● **The task**
Report every line of the data that includes "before".

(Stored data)
----

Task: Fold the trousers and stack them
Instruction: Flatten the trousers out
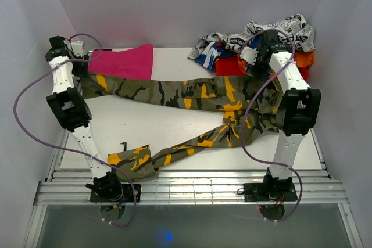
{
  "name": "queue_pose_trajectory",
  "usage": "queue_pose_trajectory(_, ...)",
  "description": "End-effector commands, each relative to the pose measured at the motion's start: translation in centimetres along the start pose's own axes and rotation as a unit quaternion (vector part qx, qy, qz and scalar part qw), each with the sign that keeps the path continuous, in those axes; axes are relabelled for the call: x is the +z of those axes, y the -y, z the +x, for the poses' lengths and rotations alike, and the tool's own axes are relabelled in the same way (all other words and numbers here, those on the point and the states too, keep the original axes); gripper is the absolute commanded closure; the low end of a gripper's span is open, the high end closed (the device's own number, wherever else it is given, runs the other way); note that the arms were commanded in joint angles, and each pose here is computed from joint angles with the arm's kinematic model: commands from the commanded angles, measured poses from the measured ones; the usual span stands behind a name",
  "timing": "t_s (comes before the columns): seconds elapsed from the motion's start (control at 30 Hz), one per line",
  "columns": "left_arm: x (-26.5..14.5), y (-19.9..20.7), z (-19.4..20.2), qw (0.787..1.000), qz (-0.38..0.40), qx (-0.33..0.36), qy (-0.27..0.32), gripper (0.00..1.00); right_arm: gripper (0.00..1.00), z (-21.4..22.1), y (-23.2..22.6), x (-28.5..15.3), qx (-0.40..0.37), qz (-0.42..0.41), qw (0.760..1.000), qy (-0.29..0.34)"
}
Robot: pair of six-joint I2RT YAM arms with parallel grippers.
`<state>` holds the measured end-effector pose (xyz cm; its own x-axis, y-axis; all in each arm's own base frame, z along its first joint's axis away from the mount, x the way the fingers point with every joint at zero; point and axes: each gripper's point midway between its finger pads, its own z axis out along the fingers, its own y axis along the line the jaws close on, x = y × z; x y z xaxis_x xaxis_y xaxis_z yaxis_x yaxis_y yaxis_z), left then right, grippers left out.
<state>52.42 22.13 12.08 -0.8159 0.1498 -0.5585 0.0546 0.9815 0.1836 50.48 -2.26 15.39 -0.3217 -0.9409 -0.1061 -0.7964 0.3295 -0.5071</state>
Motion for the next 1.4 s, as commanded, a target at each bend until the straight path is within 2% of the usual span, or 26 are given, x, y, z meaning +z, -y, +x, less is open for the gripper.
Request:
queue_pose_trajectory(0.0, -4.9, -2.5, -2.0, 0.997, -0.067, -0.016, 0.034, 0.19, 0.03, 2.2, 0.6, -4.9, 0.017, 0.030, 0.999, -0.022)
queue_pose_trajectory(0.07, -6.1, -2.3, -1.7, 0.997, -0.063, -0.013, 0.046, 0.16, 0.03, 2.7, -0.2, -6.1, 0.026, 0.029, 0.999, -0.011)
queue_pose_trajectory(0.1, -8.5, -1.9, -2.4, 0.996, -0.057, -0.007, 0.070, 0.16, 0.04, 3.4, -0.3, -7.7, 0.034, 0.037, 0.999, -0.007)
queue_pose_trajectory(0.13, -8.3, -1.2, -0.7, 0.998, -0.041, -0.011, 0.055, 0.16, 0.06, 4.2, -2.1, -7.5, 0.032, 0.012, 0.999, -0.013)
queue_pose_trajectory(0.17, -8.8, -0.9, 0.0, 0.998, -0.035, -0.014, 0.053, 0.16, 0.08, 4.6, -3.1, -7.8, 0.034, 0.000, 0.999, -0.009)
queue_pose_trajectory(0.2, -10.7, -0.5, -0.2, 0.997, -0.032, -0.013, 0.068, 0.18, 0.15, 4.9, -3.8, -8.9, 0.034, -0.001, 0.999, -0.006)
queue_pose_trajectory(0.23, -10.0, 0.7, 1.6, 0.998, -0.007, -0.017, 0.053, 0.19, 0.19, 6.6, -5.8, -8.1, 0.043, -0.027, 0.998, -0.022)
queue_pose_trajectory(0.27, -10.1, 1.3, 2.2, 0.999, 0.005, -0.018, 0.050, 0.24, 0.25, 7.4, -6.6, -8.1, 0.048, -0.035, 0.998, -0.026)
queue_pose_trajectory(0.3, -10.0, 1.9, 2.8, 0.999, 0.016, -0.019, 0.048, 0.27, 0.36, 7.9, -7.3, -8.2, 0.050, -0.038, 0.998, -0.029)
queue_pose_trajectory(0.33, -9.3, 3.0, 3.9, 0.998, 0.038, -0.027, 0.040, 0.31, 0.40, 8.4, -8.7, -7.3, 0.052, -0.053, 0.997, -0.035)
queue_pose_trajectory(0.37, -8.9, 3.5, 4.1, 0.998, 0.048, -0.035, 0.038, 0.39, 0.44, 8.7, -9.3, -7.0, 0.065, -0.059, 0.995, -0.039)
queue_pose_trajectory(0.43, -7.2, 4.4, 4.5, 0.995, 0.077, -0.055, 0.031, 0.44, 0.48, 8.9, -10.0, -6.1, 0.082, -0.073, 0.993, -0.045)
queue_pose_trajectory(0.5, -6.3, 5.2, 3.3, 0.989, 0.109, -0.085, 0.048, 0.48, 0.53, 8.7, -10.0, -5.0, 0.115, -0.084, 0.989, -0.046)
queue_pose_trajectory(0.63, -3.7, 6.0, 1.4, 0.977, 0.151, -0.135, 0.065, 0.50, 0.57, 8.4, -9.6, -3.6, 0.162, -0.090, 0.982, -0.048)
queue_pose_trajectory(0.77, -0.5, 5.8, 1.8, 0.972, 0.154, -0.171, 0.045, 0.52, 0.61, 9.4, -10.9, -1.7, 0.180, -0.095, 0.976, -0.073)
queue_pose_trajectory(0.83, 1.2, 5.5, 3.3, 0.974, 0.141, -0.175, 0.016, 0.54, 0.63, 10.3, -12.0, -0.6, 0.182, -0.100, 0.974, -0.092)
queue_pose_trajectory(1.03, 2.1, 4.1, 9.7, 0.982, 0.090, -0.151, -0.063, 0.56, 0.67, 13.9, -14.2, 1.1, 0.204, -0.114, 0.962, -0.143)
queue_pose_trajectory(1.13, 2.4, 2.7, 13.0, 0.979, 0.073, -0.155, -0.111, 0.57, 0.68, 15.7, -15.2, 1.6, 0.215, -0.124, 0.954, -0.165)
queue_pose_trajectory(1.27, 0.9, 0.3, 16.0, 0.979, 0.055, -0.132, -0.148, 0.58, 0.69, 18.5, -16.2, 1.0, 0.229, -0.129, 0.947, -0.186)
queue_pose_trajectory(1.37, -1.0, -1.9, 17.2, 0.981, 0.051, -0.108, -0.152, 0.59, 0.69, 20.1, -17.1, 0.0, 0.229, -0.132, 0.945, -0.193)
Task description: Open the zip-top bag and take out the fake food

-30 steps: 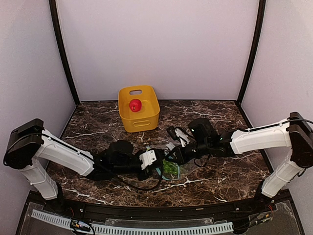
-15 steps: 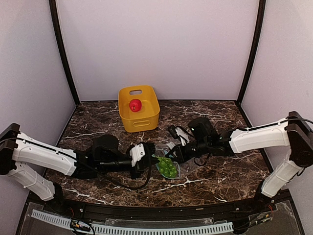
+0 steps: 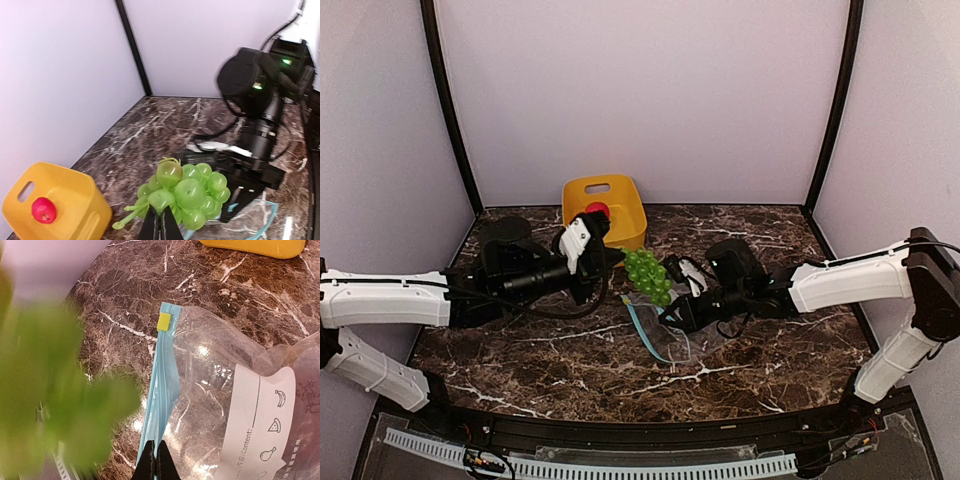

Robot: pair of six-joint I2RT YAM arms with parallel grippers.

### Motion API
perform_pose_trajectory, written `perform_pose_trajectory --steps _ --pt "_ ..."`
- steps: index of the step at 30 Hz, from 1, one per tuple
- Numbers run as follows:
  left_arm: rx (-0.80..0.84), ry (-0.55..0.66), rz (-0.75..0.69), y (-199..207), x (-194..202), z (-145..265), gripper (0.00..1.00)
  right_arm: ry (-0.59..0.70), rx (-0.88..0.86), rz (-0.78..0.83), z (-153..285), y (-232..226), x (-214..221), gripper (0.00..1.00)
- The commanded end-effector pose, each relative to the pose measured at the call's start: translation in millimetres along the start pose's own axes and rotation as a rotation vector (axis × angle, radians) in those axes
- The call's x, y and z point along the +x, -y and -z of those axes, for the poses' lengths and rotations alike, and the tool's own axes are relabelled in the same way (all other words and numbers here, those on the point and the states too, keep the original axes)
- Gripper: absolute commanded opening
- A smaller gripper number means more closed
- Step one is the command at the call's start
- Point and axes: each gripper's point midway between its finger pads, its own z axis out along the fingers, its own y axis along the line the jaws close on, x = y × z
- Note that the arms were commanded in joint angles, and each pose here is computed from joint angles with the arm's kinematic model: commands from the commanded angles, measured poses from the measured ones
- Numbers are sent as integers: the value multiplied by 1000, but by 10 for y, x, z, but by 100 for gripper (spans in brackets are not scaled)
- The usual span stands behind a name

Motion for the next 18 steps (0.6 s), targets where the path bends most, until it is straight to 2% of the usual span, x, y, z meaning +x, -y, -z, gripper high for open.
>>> perform_pose_trajectory --steps 1,3,7,8,9,10,13,18 --pt "-225 18 50 -695 -240 61 1 35 -7 6 26 -10 -76 0" --pt "-326 16 71 -1030 -351 29 1 35 -14 5 16 -21 -74 0" --pt "-484 -18 41 -1572 -333 -74 1 36 -26 9 11 -41 -83 0" --pt "-496 -54 39 -1639 -213 -175 1 37 -26 8 13 -40 -88 0" --pt "-531 -43 36 -1814 -310 -182 1 36 -27 11 12 -45 -86 0" --pt "-535 -95 33 -1866 -128 -309 1 36 -26 13 15 -44 -85 0" --pt "-603 -199 -2 -2189 81 -567 1 39 -22 16 31 -41 -91 0" --pt "-621 -290 -26 -2420 413 -919 1 50 -23 21 71 -65 -119 0"
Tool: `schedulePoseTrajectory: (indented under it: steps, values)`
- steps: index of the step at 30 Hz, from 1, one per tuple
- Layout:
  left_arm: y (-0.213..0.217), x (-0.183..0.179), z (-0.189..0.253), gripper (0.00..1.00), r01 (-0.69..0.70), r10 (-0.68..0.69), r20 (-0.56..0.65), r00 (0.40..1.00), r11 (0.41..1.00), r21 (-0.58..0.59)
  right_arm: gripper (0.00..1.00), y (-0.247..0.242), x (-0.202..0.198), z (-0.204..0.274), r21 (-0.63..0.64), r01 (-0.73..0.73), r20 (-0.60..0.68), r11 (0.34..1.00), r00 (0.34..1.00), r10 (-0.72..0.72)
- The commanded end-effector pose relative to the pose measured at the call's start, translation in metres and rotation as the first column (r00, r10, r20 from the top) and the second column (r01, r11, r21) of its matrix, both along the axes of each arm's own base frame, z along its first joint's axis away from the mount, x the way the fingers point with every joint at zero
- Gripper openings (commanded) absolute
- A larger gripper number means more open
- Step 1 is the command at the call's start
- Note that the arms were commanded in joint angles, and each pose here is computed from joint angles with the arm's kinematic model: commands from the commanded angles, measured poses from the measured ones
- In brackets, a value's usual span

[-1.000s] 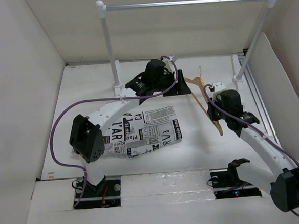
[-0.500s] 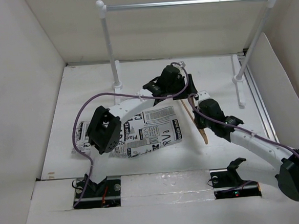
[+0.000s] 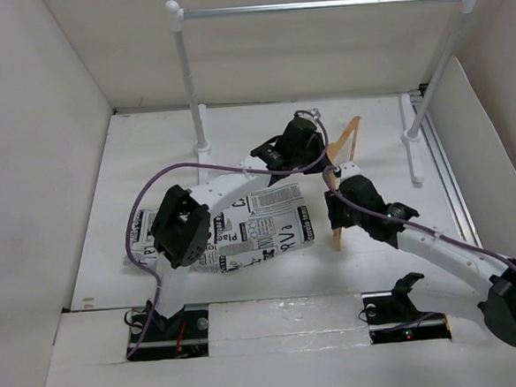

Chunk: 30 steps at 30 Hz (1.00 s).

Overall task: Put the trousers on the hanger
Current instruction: Place trousers on hanger

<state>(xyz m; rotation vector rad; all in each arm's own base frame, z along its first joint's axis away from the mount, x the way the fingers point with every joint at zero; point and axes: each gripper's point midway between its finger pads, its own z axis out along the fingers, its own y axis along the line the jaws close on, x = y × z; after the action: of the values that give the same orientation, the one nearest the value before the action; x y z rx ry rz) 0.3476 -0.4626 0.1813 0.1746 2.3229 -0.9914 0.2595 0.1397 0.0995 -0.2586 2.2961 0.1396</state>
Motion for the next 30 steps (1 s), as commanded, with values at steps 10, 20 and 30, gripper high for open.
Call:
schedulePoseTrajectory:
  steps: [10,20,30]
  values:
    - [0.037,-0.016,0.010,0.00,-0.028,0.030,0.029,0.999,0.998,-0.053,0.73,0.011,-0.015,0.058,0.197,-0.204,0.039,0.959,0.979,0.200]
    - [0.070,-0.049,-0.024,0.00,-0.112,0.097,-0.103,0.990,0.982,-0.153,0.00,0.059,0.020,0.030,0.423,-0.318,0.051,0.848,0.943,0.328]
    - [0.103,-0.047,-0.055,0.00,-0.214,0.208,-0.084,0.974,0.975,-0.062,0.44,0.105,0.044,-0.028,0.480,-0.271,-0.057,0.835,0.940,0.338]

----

● **Finished exercise**
  "timing": "t_s (comes before the columns): seconds elapsed from the motion's start (control at 30 Hz), one per line",
<state>(xyz m; rotation vector rad; all in each arm's own base frame, z along its first joint's axis away from the mount, x the way the fingers point with every joint at zero; point and axes: each gripper's point midway between its finger pads, its own z axis out along the fingers, its own y axis along the line the jaws close on, x = y × z; after the action: of the values that give the same orientation, the one nearest the value before the action; x y z rx ry rz) 0.3476 -0.4626 0.1813 0.1746 2.3229 -0.9914 0.2595 0.1397 0.0995 -0.2586 2.2961 0.1396</state>

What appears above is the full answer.